Class president T.J. Beesley and the senior class of 1908 petitioned Texas' governor to remove Harrington from office. A month later, when the board of directors fully exonerated Harrington, roughly half of the student body left campus in protest; the walkout made national headlines at the time.

Students slowly returned to A&M, but two months later The Battalion ran an article disputing Harrington's stance on the protest. He claimed there were no more problems between students and faculty, which the article contested. A&M's board of directors responded by directing Harrington to establish order — seven junior Battalion editors were suspended and an order put in place to censor future publications.

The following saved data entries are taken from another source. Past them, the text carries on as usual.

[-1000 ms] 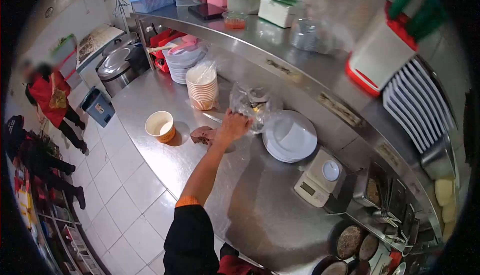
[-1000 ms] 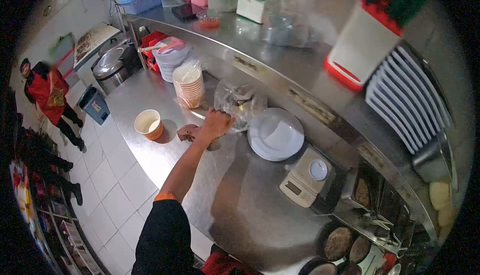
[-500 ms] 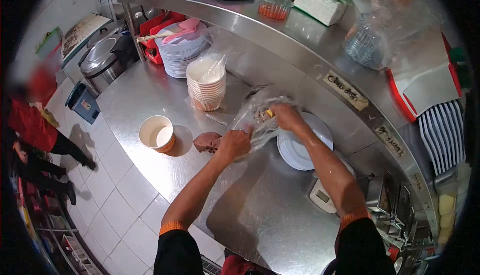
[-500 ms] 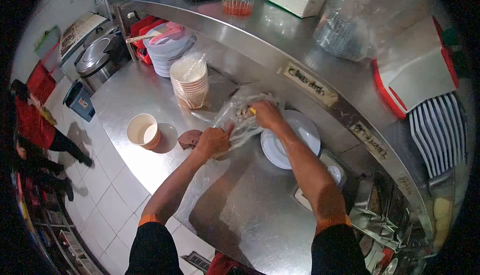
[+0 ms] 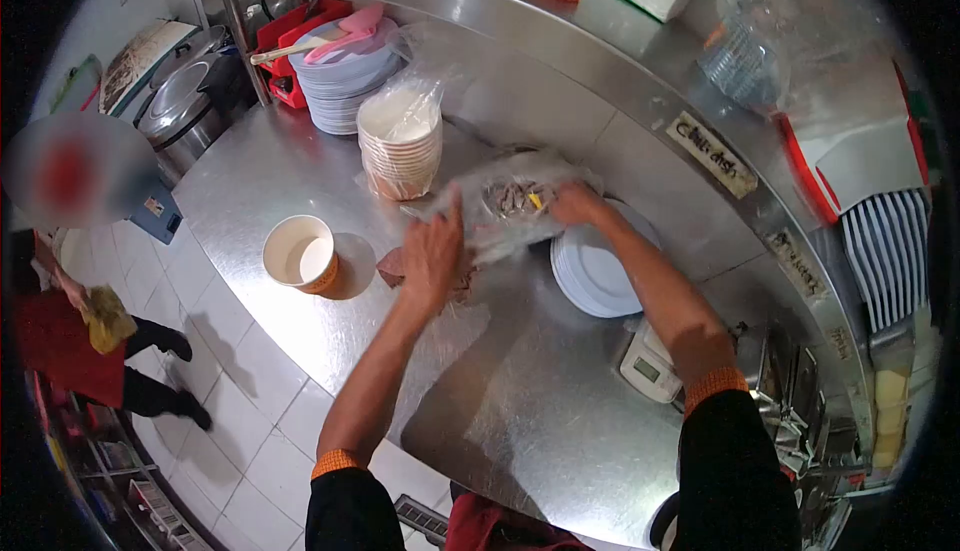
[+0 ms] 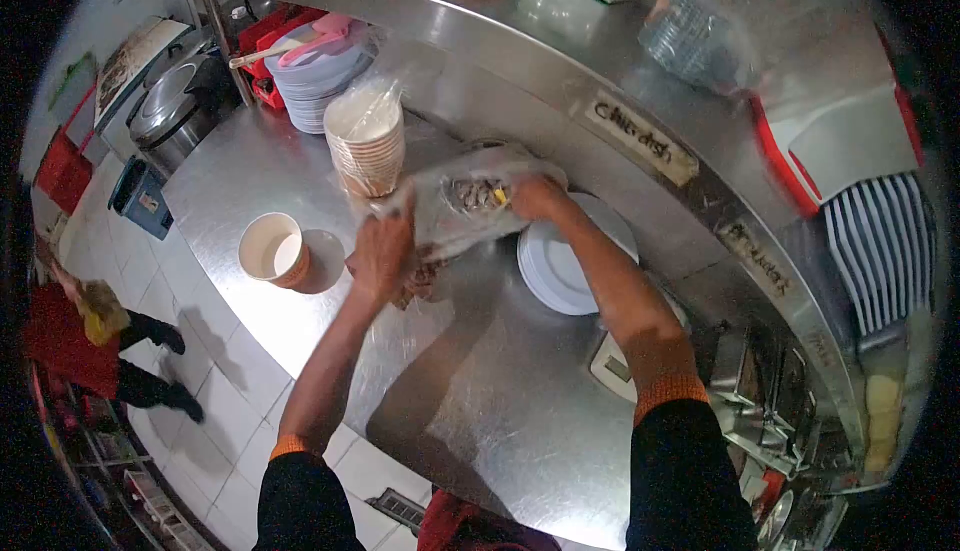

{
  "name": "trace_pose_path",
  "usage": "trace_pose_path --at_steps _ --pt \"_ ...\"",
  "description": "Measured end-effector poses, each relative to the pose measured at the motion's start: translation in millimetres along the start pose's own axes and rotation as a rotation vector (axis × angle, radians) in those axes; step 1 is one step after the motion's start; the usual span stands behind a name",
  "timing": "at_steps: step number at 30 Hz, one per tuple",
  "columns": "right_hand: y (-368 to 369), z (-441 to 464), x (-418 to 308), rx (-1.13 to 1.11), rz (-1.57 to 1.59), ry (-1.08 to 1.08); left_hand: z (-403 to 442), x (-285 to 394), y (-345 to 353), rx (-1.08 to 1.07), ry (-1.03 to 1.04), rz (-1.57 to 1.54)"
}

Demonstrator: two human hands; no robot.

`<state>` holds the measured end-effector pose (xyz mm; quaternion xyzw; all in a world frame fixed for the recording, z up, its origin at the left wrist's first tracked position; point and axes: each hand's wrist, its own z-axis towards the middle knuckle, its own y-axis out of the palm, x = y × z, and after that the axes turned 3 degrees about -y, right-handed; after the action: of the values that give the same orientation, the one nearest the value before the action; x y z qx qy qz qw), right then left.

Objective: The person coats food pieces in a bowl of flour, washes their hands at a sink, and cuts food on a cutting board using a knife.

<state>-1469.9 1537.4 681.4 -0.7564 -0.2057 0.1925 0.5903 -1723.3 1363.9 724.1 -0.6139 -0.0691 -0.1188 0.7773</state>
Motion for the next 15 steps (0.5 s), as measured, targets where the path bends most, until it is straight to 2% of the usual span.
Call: trace_pose_path --at_steps 1,4,7,10,12,13,14,15 --pt "-20.3 -4.7 -18.9 0.062 0.097 0.107 6.6 -6.1 -0.7 0.144 0.013 -0.001" --pt "-66.1 -18.3 -50.7 0.03 0.087 0.138 15.5 10.2 -35.8 -0.014 -0.06 -0.002" --pt "-63.8 -26.5 -50.2 0.108 0.002 0.026 9.8 16.3 -26.4 0.03 -0.036 -0.083" --pt "-42.1 -21.0 -52.9 0.365 0.102 -0.244 1.9 21.8 -15.2 0.096 0.122 -0.092" --pt "-11.8 -8.6 -46.7 0.283 0.13 -0.361 -15.0 29.5 -4.3 0.209 0.241 -0.105" --pt "-0.1 2.1 -60.3 0.245 0.156 -0.439 -32.0 28.0 -13.2 0.221 0.237 -0.122" --pt "-26.6 -16.3 -84.7 0.15 0.257 -0.152 -45.5 34.7 -24.7 0.241 0.256 -0.147" --pt "-28.8 -8.5 -88.7 0.089 0.053 -0.222 -59.1 45.0 -32.5 0.258 0.299 -0.19"
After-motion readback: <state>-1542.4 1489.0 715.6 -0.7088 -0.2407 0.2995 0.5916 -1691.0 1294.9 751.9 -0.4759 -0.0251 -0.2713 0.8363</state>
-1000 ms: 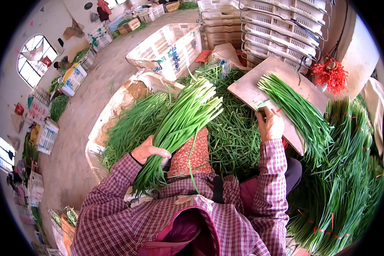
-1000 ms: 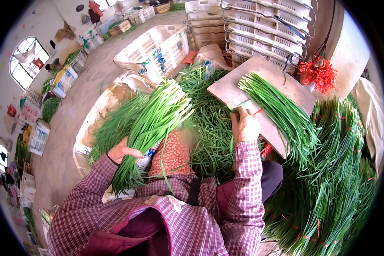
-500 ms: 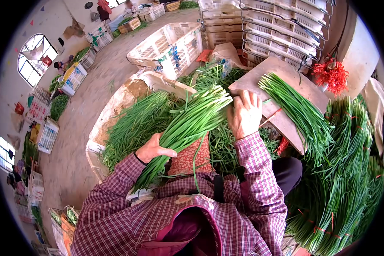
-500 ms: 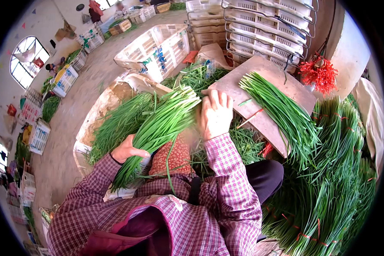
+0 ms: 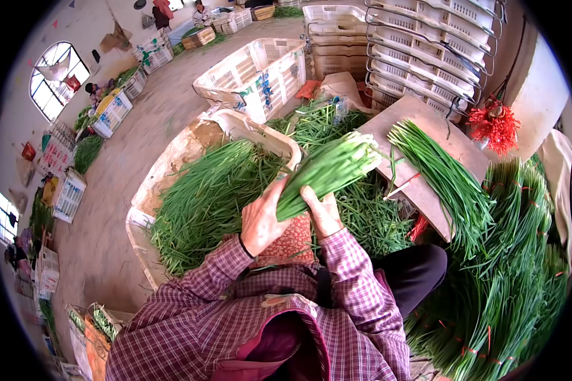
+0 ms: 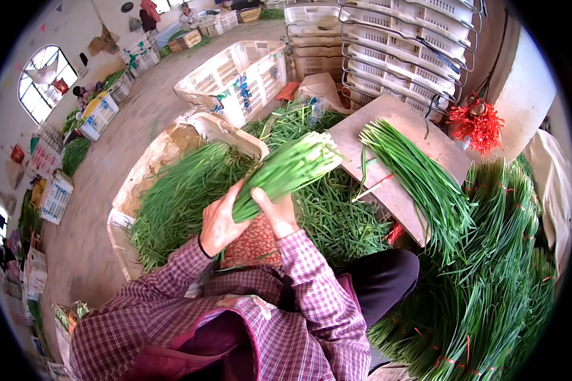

Protest against Harrington continued throughout the summer. As a result, Harrington resigned as university president in August. Censorship rules remained on the books for The Battalion; however, they were almost never enforced and eventually forgotten.

=== World Wars era ===

As the main local source of news at the time, The Battalion broke the news of America declaring war and joining World War I to much of the Bryan-College Station community. The below images are reprinted from The Battalion. Texas A&M was heavily involved in the war effort and had a larger percentage of graduates enlisted than any other university;. in September 1918, the entire senior class enlisted.
Members of the Signal Corps putting up equipment on the drill field.
Morse code training for cadets in 1917.
The Horse Cavalry during a drill in 1917.
Officers of the Corps conducting Sabre Drill on the main drill field.
A 1917 tent pitching practice put on as a corps-wide class by the Military Department.
Retreat formations held on Military Walk before marching into Sbisa Hall for evening dinner in 1917.
The Fightin' Texas Aggie Band of 1917.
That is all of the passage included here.